*** Block opens ***

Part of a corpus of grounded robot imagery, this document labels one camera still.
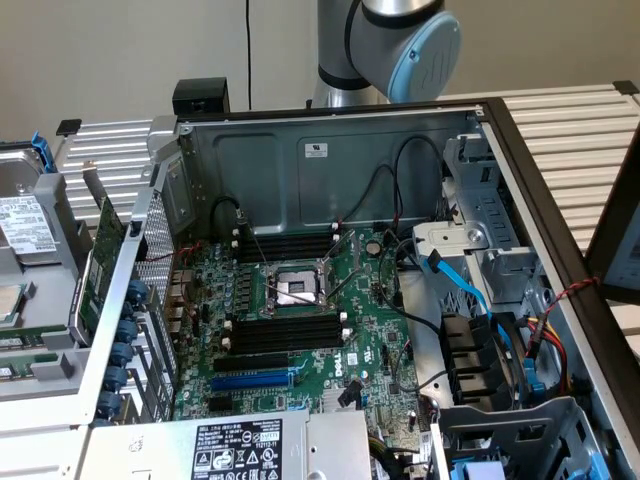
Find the CPU socket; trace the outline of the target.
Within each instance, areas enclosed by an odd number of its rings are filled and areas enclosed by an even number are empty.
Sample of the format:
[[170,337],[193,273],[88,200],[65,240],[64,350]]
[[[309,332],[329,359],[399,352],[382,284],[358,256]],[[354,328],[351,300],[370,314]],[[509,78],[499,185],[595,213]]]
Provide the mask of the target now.
[[[336,309],[335,302],[327,301],[325,295],[330,291],[331,267],[323,266],[321,260],[300,260],[291,262],[269,263],[260,270],[259,285],[261,298],[258,313],[264,317],[286,317],[297,313],[324,314]],[[296,305],[277,307],[272,303],[265,284],[290,283],[289,291],[314,292],[321,306]]]

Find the silver disk bay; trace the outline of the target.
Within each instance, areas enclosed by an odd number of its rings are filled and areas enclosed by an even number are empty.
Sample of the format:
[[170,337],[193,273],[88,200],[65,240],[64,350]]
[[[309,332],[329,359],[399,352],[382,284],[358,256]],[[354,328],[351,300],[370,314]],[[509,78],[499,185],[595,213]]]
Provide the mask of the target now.
[[456,184],[457,222],[446,219],[413,228],[416,253],[425,260],[436,250],[467,282],[482,292],[494,312],[517,317],[544,310],[544,274],[526,233],[518,230],[499,164],[489,142],[479,134],[446,142],[444,166]]

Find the thin metal locking lever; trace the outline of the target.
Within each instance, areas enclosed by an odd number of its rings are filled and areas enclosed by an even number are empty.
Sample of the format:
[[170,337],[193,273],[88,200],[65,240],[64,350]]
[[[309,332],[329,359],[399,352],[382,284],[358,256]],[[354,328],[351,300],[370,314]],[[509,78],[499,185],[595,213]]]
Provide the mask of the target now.
[[317,299],[314,292],[289,291],[290,283],[277,283],[275,285],[266,283],[266,291],[272,303],[277,307],[289,307],[296,305],[315,305],[321,306],[322,303]]
[[249,233],[251,234],[251,238],[253,239],[253,242],[254,242],[254,244],[255,244],[255,246],[256,246],[259,254],[260,254],[261,260],[262,260],[262,262],[264,263],[264,265],[266,267],[266,266],[268,266],[268,260],[267,260],[267,258],[265,256],[264,251],[263,251],[263,249],[262,249],[262,247],[261,247],[261,245],[259,243],[259,240],[258,240],[258,238],[256,236],[254,227],[250,222],[249,222],[248,226],[249,226]]

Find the open PC case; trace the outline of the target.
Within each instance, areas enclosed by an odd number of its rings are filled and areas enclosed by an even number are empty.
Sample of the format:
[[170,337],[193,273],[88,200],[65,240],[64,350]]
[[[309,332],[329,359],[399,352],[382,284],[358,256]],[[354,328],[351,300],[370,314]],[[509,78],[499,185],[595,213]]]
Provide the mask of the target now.
[[[431,425],[456,407],[440,346],[441,317],[494,312],[484,295],[434,250],[422,260],[413,228],[445,219],[446,142],[479,134],[491,146],[518,230],[526,233],[544,269],[544,310],[517,317],[525,357],[535,361],[545,399],[527,396],[513,410],[570,397],[584,411],[613,480],[640,480],[640,364],[629,350],[533,158],[503,103],[461,102],[419,107],[300,111],[237,118],[158,118],[146,137],[151,169],[133,209],[124,213],[101,180],[125,235],[91,343],[88,366],[94,396],[87,437],[100,427],[166,423],[172,416],[179,360],[169,333],[167,290],[187,247],[232,240],[249,222],[259,234],[370,229],[383,234],[411,264],[395,273],[401,314],[412,319],[410,341],[426,428],[409,449],[392,447],[368,429],[371,480],[437,480]],[[326,142],[327,158],[306,158],[304,144]],[[149,288],[147,302],[126,299],[130,280]],[[135,321],[127,384],[118,415],[102,418],[96,405],[121,320]]]

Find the metal socket cover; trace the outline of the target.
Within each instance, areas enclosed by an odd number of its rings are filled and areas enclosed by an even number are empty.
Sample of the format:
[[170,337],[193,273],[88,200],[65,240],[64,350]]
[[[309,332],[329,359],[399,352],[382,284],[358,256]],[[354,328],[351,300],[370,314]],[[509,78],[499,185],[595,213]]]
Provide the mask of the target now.
[[336,296],[349,282],[353,279],[353,277],[361,271],[360,265],[360,240],[355,236],[354,230],[349,230],[347,233],[340,235],[335,235],[334,243],[328,252],[322,257],[321,264],[325,266],[332,255],[337,253],[340,248],[347,242],[350,242],[353,246],[353,270],[345,277],[344,280],[340,281],[334,288],[332,288],[328,294],[325,295],[325,299],[329,301],[332,297]]

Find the long black expansion slot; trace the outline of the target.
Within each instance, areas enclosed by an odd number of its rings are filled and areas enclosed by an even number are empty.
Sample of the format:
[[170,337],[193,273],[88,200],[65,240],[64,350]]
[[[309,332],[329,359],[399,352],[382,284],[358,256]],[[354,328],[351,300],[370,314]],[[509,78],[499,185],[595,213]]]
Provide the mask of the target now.
[[286,353],[224,356],[213,361],[213,370],[216,373],[248,372],[288,368],[289,356]]

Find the grey parts rack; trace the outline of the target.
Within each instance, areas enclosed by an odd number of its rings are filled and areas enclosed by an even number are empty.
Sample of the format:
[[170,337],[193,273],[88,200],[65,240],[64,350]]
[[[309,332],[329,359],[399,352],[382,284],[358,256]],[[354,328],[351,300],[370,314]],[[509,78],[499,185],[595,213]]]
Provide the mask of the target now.
[[0,402],[78,391],[90,343],[78,311],[91,248],[61,174],[0,196]]

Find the grey drive cage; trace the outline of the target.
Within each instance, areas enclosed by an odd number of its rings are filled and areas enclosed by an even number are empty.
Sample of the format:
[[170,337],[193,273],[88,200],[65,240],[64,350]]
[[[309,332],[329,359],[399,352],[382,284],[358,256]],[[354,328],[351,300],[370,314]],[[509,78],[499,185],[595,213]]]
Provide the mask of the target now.
[[502,412],[442,409],[431,438],[437,480],[451,480],[457,462],[478,461],[499,461],[506,480],[582,480],[590,454],[602,454],[584,411],[570,397]]

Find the blue disk bracket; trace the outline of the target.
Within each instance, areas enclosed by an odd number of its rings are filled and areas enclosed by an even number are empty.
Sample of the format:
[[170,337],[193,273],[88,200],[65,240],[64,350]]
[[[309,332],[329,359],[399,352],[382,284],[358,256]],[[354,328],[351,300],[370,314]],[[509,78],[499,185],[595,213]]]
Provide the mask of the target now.
[[57,168],[51,148],[47,140],[42,137],[38,131],[35,131],[31,138],[31,146],[40,156],[44,171],[46,173],[56,173]]

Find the blue cage clip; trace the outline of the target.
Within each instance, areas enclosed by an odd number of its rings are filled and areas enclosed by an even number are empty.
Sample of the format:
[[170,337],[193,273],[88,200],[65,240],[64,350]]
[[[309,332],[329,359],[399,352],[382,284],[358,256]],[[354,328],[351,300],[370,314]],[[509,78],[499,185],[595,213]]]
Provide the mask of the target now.
[[582,480],[611,480],[608,466],[600,452],[594,451],[590,454],[590,465],[584,472]]

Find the silver rear port block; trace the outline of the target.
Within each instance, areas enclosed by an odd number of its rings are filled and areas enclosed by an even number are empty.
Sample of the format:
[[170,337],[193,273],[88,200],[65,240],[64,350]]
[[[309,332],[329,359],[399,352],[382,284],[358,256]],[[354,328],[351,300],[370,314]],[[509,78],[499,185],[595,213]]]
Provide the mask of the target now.
[[178,335],[191,321],[194,272],[191,269],[176,270],[167,290],[166,321],[171,335]]

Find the blue drive connector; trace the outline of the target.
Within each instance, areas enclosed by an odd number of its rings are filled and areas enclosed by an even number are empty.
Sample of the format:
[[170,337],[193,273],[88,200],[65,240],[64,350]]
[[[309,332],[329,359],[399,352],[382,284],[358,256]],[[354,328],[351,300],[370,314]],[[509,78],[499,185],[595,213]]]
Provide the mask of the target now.
[[523,368],[528,389],[528,402],[533,404],[543,401],[545,399],[546,387],[537,377],[535,361],[532,358],[525,357]]

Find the blue plastic block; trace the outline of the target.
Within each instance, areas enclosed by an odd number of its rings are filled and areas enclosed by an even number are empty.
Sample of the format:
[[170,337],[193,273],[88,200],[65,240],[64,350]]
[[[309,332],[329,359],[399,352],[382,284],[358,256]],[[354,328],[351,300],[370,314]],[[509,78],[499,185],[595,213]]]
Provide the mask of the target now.
[[450,471],[451,480],[506,480],[499,461],[457,462]]

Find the black box device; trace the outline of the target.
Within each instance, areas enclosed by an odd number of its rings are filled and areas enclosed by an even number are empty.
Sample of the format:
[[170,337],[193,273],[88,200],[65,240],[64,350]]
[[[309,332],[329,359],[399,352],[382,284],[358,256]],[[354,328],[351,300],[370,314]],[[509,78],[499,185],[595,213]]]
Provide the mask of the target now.
[[179,80],[172,95],[172,107],[175,115],[229,113],[227,78]]

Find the blue expansion slot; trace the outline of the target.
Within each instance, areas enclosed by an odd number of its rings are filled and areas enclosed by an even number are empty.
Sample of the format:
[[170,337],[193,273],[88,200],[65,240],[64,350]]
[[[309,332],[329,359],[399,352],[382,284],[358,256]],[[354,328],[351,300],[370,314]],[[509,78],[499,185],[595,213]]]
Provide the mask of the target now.
[[214,392],[288,387],[291,375],[286,370],[216,376],[211,379]]

*** Block closes ***

Bring together every line in the entries that holds the string "cage".

SOLUTION BELOW:
Find the grey drive cage; trace the outline of the target.
Find the blue cage clip; trace the outline of the target.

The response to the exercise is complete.